Darkness, despair and death are not new things on the human scene. The struggle and pain we undergo are real, but not new. My own pain at five o'clock this morning is known by many of you. But that does not really offer much help in how to deal with it.
The prophet in today's text claims:
The people who walked in darkness have seen a great light;
those who dwelt in a land of deep darkness, on them has light shined.
Thou hast multiplied the nation, thou hast increased its joy;
they rejoice before thee as with joy at the harvest, as men rejoice when they divide the spoil.
For the yoke of his burden, and the staff for his shoulder,
the rod of his oppressor, thou hast broken as on the day of Midian. (Isaiah 9:2-4, RSV)
The prophet claims God is at work in the life of Judah. God is at work to bring light into the midst of darkness. This divine deed is to be accomplished through the human king sitting upon the throne of David. Isaiah speaks a word of promise to the despairing people of Judah.
Today's Gospel proclaims the same word. Jesus begins his public ministry by issuing a call for the people living in darkness and in the shadow of death, extending an invitation for them to repent.

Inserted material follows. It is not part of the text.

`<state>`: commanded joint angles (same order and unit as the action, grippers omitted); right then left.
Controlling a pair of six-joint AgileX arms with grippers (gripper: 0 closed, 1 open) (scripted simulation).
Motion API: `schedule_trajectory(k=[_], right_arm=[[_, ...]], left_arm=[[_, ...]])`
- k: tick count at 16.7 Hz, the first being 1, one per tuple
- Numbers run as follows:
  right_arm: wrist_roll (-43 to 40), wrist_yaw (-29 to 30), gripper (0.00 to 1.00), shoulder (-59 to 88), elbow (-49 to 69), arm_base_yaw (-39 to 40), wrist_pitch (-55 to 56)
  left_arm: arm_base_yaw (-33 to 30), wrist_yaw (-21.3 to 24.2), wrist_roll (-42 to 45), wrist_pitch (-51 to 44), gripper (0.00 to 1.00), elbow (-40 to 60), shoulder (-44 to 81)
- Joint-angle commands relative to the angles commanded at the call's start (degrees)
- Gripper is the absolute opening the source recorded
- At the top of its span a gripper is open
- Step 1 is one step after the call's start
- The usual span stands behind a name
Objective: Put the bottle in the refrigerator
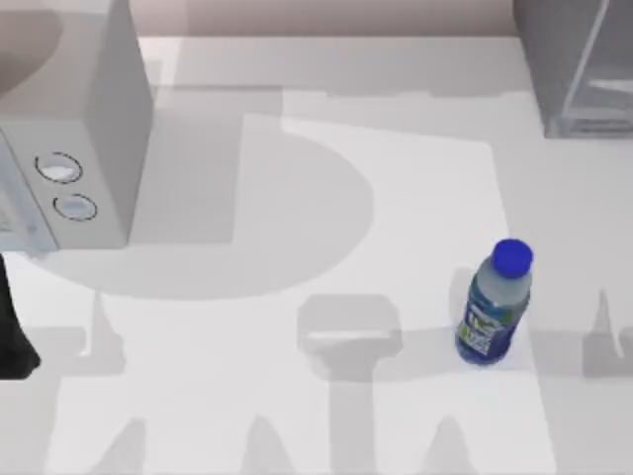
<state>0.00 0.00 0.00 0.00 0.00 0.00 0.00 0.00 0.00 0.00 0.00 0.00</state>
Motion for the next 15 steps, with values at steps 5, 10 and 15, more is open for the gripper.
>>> schedule_trajectory(k=[5, 10, 15], right_arm=[[0.3, -1.1, 1.00, 2.5, 0.5, 0.5, 3.2], [0.0, -5.4, 1.00, 16.1, 0.7, 2.4, 16.2], [-1.4, -11.8, 1.00, 38.2, 0.2, 4.7, 35.2]], left_arm=[[0.0, 0.0, 0.0, 0.0, 1.00, 0.0, 0.0], [0.0, 0.0, 0.0, 0.0, 1.00, 0.0, 0.0], [0.0, 0.0, 0.0, 0.0, 1.00, 0.0, 0.0]])
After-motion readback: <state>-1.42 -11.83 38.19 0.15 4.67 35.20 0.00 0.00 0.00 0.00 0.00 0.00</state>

But the call, the invitation, is based upon the fact that God has already come to them. Jesus proclaims that God's Kingdom, God's rule has already come to the people who reside in darkness and death. Jesus brings healing, life, and light to those dying and dead in their sin and hurt.
That Word is still alive and productive in the church and our world. The promise of the Gospel is that life is ours. There is light shining in the midst of darkness. The bright morning star shines in fullness and freedom for us in our world.
In the biblical story, light is the sign of the fullness of all the gifts of God. Jesus is the Light of the World in the Fourth Gospel. The Psalmist confesses, "The Lord is my light and my salvation; whom shall I fear?" (Psalm 27:1 RSV) The prophet Second Isaiah sings:
And I will lead the blind in a way they know not
in paths that they have not known I will guide them.
I will turn the darkness before them into light,
the rough places into level ground.
These are the things I will do,
and I will not forsake them. (Isaiah 42:16, RSV)
Surely the darkness permeates our world and our life. I know the gnawing fear in my gut of rising prices, of the pressures of my job, of family responsibilities. I am afraid, at times, of how I am being judged in my job performance by others. I am fearful of terrorists. I am depressed, at times, by the seeming inability of our political leaders to get us out of the mess.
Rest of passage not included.